§ Your instructions: Would you reproduce exactly the lines below from the one holding "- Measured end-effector" through the one holding "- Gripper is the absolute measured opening", inclusive, and no others?

§ Recorded data:
##########

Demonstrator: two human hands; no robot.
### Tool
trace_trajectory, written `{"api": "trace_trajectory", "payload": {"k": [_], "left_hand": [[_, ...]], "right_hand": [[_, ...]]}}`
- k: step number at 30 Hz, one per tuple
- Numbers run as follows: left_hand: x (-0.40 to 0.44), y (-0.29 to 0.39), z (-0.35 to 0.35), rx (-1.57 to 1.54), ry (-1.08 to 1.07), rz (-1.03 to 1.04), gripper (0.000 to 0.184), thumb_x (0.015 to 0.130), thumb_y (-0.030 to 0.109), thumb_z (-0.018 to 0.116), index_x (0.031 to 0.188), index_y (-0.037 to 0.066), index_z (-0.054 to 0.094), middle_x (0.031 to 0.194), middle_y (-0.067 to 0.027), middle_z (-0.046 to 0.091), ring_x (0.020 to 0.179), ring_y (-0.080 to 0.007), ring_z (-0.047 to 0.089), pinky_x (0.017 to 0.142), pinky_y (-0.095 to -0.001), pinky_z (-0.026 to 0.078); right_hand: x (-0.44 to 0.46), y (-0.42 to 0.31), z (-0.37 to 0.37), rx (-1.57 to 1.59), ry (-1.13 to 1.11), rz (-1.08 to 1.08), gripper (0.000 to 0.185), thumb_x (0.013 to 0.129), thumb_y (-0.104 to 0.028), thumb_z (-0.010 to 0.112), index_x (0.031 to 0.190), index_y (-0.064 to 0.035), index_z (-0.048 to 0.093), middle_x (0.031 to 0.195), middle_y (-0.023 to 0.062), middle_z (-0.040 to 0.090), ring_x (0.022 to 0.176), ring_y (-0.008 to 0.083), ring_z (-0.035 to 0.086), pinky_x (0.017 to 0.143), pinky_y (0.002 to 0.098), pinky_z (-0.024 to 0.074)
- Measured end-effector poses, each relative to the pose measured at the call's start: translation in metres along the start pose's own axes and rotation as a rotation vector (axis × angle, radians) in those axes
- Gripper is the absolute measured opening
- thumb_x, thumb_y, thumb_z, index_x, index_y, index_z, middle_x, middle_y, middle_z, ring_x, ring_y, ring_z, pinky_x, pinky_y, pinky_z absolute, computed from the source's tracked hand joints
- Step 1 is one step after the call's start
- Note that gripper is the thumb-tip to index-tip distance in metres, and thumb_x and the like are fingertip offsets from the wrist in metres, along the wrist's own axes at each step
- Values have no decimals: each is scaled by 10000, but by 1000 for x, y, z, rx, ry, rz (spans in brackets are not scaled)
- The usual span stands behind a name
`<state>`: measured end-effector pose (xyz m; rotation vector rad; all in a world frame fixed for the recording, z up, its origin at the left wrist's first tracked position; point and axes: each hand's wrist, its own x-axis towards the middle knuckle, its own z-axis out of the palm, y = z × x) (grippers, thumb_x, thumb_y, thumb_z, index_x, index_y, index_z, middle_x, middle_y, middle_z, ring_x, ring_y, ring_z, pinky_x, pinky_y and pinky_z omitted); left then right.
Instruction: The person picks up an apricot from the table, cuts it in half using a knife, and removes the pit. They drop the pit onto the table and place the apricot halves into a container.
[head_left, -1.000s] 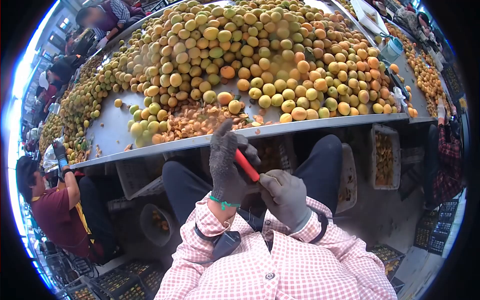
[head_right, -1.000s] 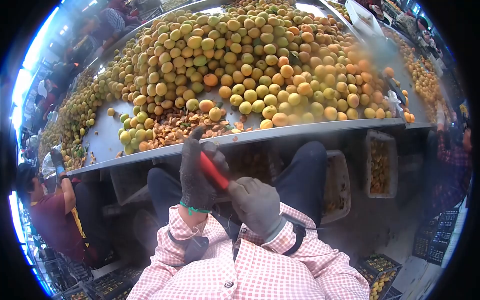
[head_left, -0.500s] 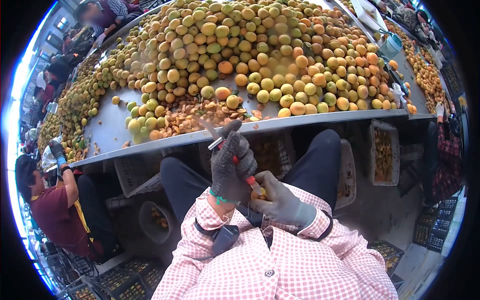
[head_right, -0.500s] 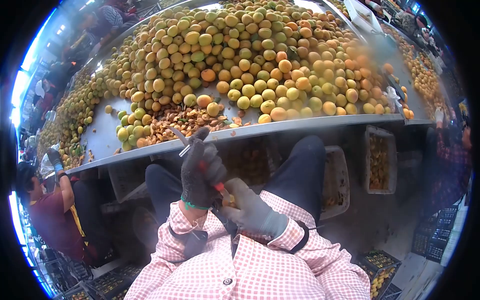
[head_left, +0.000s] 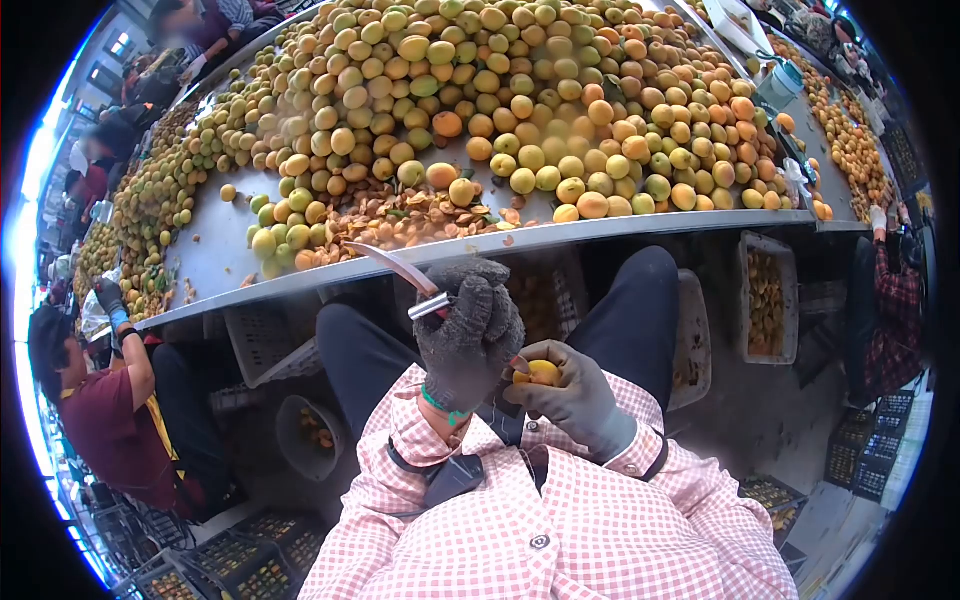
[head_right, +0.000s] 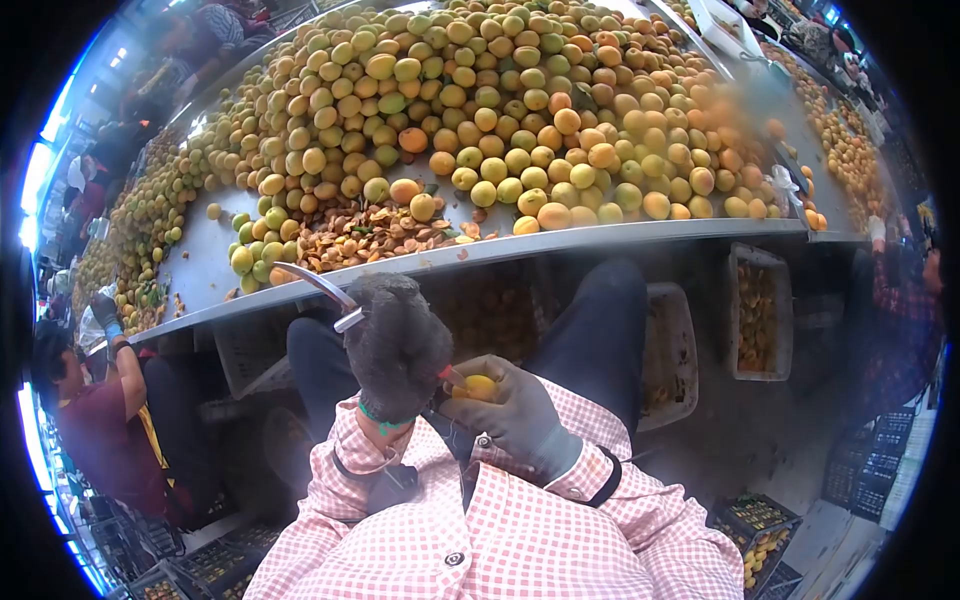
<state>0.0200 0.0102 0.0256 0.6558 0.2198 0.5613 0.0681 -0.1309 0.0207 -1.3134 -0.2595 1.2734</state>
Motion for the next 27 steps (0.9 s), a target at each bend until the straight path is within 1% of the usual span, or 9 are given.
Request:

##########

§ Answer box:
- Measured end-effector poses, each relative to the pose measured at the call's start: translation in metres along the start pose's own axes and rotation as a rotation vector (axis × angle, radians) in those axes
- Gripper is the absolute measured opening

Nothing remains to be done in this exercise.